Legal Business Development: How to Decide Whether to Write an Article, Deliver a Presentation, or Attend a Conference

“Should I write an article for this publication?  Should I accept this invitation to speak?  Should I attend this conference?”
 Since neither time nor money is unlimited, you’ll have to make some difficult decisions about which business development activities to pursue and which to let pass.

Especially if you’re eager to get new business, it’s easy to accept any opportunity to accept any opportunity that crosses your path.  Accepting scattershot opportunities will leave you with scattershot results, sap your energy and resources, and ultimately leave you exhausted.

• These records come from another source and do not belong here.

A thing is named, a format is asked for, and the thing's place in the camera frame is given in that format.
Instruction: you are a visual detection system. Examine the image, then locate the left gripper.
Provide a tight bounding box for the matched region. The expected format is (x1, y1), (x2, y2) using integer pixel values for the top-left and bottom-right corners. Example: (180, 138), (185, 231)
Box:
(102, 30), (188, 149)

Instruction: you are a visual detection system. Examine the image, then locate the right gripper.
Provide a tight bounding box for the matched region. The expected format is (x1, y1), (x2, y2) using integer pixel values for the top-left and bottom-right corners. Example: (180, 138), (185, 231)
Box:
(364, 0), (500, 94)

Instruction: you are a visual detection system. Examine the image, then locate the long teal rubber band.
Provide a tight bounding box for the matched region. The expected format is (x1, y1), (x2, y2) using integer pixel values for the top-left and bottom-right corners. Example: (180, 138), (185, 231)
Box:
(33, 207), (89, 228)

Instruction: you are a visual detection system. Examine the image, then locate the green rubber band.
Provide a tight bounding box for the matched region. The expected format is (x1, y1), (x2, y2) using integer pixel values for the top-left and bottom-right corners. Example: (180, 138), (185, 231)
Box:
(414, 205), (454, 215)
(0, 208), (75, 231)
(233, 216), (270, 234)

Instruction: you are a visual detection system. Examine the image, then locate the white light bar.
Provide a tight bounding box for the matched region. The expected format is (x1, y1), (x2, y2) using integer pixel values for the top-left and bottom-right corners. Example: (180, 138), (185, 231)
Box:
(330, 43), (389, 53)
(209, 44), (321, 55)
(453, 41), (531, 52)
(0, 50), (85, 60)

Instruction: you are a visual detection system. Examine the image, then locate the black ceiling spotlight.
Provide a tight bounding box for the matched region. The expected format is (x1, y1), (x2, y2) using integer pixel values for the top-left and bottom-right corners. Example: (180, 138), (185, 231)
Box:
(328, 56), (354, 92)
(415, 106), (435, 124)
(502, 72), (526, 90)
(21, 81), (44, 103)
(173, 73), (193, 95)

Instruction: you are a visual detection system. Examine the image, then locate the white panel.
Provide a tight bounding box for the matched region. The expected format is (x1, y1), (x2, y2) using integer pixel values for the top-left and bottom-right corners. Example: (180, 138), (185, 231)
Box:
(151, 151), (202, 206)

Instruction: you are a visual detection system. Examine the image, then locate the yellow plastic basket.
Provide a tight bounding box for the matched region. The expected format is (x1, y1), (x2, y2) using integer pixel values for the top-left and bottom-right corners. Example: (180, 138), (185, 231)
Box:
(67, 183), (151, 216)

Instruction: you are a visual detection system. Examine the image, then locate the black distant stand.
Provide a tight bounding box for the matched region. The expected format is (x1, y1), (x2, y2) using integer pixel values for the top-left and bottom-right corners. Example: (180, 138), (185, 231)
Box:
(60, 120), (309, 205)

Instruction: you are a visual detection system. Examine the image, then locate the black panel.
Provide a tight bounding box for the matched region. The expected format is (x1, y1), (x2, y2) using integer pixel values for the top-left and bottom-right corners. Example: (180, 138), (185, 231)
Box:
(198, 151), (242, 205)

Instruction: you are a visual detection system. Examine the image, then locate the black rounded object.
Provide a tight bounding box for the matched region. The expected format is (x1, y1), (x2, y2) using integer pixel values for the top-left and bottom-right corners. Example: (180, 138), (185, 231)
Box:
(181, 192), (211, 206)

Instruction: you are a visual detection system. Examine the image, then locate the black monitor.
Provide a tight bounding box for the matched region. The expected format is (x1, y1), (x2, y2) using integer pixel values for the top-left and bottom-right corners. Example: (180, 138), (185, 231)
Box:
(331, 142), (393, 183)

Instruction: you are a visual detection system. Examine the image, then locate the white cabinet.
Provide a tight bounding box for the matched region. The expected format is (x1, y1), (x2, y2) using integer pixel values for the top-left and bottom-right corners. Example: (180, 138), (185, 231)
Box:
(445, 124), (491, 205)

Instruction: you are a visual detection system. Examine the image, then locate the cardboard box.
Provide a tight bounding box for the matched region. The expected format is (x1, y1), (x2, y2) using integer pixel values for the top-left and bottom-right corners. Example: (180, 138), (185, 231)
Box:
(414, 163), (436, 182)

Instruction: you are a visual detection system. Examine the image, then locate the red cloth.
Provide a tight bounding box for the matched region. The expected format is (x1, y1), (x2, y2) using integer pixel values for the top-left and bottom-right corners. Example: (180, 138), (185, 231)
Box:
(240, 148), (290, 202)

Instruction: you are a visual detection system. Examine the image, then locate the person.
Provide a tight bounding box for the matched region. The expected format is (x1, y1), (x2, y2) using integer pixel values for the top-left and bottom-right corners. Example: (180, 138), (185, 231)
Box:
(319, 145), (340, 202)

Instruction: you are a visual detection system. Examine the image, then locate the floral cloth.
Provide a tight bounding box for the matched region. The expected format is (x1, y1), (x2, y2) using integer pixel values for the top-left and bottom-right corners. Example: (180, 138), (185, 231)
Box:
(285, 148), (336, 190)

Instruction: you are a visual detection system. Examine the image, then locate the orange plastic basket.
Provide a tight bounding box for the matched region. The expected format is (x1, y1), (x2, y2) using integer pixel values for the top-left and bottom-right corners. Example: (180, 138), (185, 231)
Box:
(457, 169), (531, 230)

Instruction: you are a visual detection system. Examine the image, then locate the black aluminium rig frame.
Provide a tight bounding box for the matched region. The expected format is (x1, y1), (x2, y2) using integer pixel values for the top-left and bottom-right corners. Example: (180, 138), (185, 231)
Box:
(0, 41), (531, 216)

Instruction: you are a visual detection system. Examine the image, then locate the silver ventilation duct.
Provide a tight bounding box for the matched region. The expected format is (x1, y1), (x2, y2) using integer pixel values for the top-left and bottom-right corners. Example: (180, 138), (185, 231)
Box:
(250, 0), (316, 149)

When you’re evaluating an opportunity, ask yourself the following questions:

  1. Will this activity reach the right audience?  Whether it’s writing for, speaking to, or networking with the wrong audience will not bring enough benefit to justify the investment of time, so ask this foundational question before you begin.  Your business development plan will define the right audience.  Who are your ideal clients and referral sources?  That’s your audience.
  2. How much time will this require?  Be realistic in your estimate — before you begin.
  3. What results would make the expenditure of time worthwhile?  As with any business development activity, you must measure the results that you get.  What’s more, you must know, before you begin, what results would make it worthwhile for you to have undertaken this activity.
  4. What’s the opportunity cost of this activity?  In other words, if you take on this activity, what must you give up?  Look at the cost in both time and money.  Consider, before you begin, whether you would be better advised to invest elsewhere.
  5. What non-business development benefits will you get from the activity?  Depending on your stage in practice and your personal finances (or revenue from your practice), other benefits may outweigh a lack of clear business development payoff.

Depending on your strategy and plans, any activity can be a simple way to increase your professional reach or a time-consuming and ineffective approach.  Going through these questions will help you to make foundational decisions that will get you on the right track — before you undertake any new activity.